Re: logical decoding and replication of sequences, take 2

From: Tomas Vondra <tomas(dot)vondra(at)enterprisedb(dot)com>
To: Robert Haas <robertmhaas(at)gmail(dot)com>
Cc: Amit Kapila <amit(dot)kapila16(at)gmail(dot)com>, Ashutosh Bapat <ashutosh(dot)bapat(dot)oss(at)gmail(dot)com>, Dilip Kumar <dilipbalaut(at)gmail(dot)com>, "Hayato Kuroda (Fujitsu)" <kuroda(dot)hayato(at)fujitsu(dot)com>, "Zhijie Hou (Fujitsu)" <houzj(dot)fnst(at)fujitsu(dot)com>, PostgreSQL Hackers <pgsql-hackers(at)lists(dot)postgresql(dot)org>, Masahiko Sawada <sawada(dot)mshk(at)gmail(dot)com>, Peter Eisentraut <peter(dot)eisentraut(at)enterprisedb(dot)com>
Subject: Re: logical decoding and replication of sequences, take 2
Date: 2024-01-24 17:46:37
Message-ID: 929a38f6-b9f9-4cc4-926a-ac972e769e17@enterprisedb.com
Views: Raw Message | Whole Thread | Download mbox | Resend email
Thread:
Lists: pgsql-hackers

On 1/23/24 21:47, Robert Haas wrote:
> On Thu, Jan 11, 2024 at 11:27 AM Tomas Vondra
> <tomas(dot)vondra(at)enterprisedb(dot)com> wrote:
>> 1) desirability: We want a built-in way to handle sequences in logical
>> replication. I think everyone agrees this is not a way to do distributed
>> sequences in an active-active setups, but that there are other use cases
>> that need this feature - typically upgrades / logical failover.
>
> Yeah. I find it extremely hard to take seriously the idea that this
> isn't a valuable feature. How else are you supposed to do a logical
> failover without having your entire application break?
>
>> 2) performance: There was concern about the performance impact, and that
>> it affects everyone, including those who don't replicate sequences (as
>> the overhead is mostly incurred before calls to output plugin etc.).
>>
>> The agreement was that the best way is to have a CREATE SUBSCRIPTION
>> option that would instruct the upstream to decode sequences. By default
>> this option is 'off' (because that's the no-overhead case), but it can
>> be enabled for each subscription.
>
> Seems reasonable, at least unless and until we come up with something better.
>
>> 3) correctness: The last point is about making "transactional" flag
>> correct when the snapshot state changes mid-transaction, originally
>> pointed out by Dilip [4]. Per [5] this however happens to work
>> correctly, because while we identify the change as 'non-transactional'
>> (which is incorrect), we immediately throw it again (so we don't try to
>> apply it, which would error-out).
>
> I've said this before, but I still find this really scary. It's
> unclear to me that we can simply classify updates as transactional or
> non-transactional and expect things to work. If it's possible, I hope
> we have a really good explanation somewhere of how and why it's
> possible. If we do, can somebody point me to it so I can read it?
>

I did try to explain how this works (and why) in a couple places:

1) the commit message
2) reorderbuffer header comment
3) ReorderBufferSequenceIsTransactional comment (and nearby)

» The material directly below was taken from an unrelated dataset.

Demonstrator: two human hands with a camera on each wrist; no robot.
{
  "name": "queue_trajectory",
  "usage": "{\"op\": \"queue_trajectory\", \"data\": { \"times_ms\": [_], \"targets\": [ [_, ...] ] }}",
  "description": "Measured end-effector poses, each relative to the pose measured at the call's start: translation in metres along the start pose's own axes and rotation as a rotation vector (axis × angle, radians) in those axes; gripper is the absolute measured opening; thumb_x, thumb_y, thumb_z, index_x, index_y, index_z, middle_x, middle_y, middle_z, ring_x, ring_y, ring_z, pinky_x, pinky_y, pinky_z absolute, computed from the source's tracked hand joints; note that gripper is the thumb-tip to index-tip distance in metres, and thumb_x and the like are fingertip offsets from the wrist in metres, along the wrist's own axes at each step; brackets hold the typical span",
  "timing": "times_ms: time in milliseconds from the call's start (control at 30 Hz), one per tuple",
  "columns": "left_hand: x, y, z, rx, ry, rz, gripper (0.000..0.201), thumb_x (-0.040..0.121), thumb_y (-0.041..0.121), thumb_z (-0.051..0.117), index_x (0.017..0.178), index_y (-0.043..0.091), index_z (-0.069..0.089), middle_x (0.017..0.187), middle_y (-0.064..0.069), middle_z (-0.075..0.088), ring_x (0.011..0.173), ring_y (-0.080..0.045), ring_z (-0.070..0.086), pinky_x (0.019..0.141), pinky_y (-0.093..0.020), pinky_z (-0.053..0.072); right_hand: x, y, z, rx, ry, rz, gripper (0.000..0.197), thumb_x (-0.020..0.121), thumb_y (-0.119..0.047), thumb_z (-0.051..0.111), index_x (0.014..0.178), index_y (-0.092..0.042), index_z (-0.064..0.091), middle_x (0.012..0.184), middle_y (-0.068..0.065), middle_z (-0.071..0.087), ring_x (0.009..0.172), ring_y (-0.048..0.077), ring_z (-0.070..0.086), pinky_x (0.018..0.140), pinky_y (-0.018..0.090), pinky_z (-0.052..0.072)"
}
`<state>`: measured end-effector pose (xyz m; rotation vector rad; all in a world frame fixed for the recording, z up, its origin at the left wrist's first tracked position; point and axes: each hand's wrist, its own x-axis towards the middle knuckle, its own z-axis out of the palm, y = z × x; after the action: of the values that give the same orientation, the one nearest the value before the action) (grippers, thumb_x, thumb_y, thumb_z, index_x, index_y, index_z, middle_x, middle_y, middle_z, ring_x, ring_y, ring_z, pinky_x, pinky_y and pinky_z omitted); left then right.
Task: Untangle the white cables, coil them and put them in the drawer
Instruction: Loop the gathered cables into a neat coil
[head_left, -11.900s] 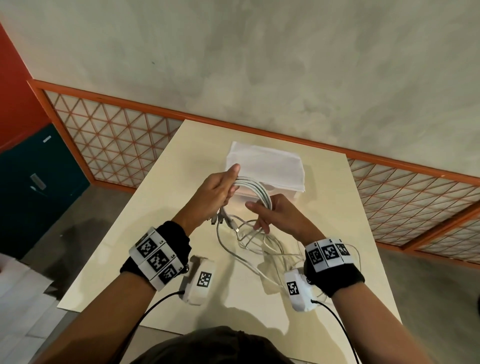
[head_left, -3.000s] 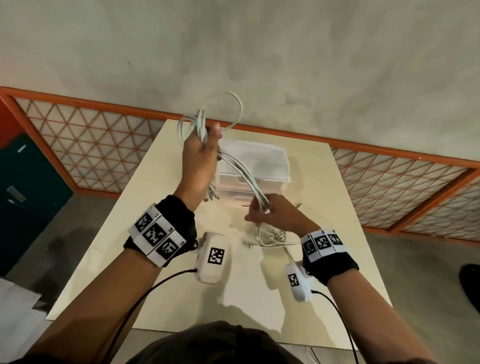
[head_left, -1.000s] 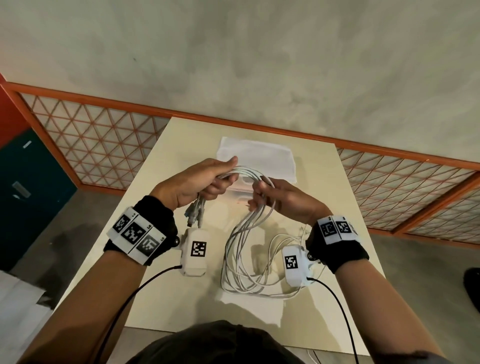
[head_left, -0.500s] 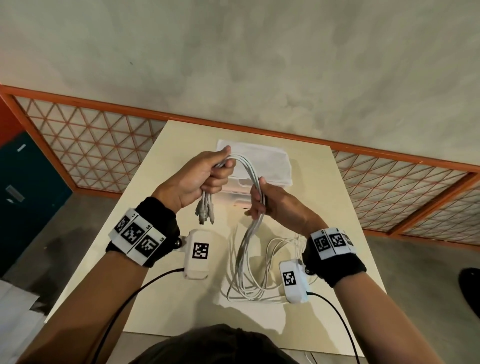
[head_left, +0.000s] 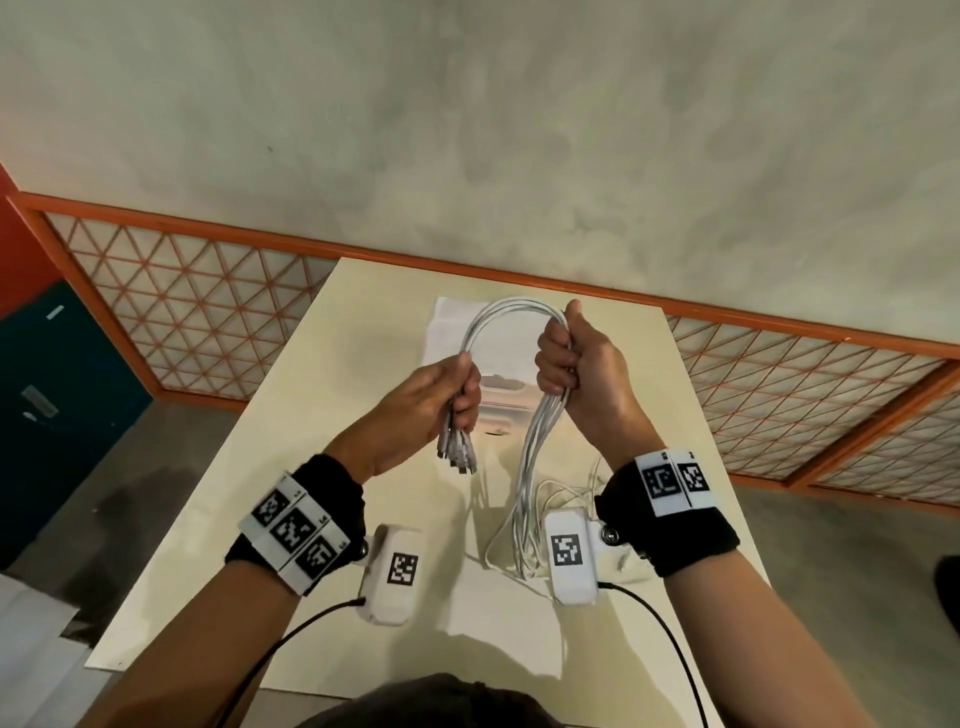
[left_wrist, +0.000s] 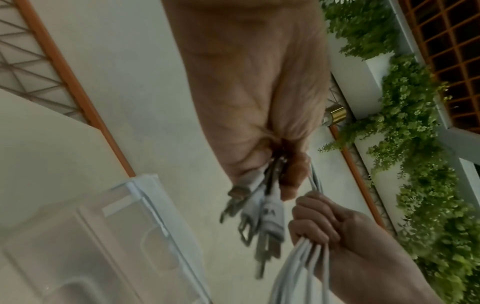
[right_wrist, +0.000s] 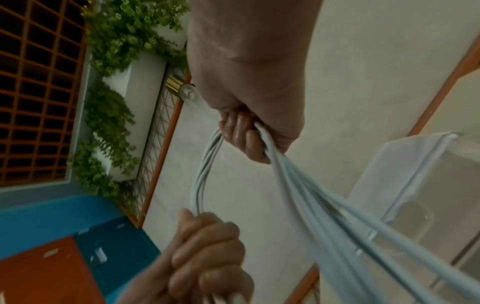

It's possible this does not meet your expectations, ofc. Maybe there
should be a separate README for this - I haven't found anything like
that for logical decoding in general, which is why I did (1)-(3).

> To be possibly slightly more clear about my concern, I think the scary
> case is where we have transactional and non-transactional things
> happening to the same sequence in close temporal proximity, either
> within the same session or across two or more sessions. If a
> non-transactional change can get reordered ahead of some transactional
> change upon which it logically depends, or behind some transactional
> change that logically depends on it, then we have trouble. I also
> wonder if there are any cases where the same operation is partly
> transactional and partly non-transactional.
>

I certainly understand this concern, and to some extent I even share it.
Having to differentiate between transactional and non-transactional
changes certainly confused me more than once. It's especially confusing,
because the decoding implicitly changes the perceived ordering/atomicity
of the events.

That being said, I don't think it get reordered the way you're concerned
about. The "transactionality" is determined by relfilenode change, so
how could the reordering happen? We'd have to misidentify change in
either direction - and for nontransactional->transactional change that's
clearly not possible. There has to be a new relfilenode in that xact.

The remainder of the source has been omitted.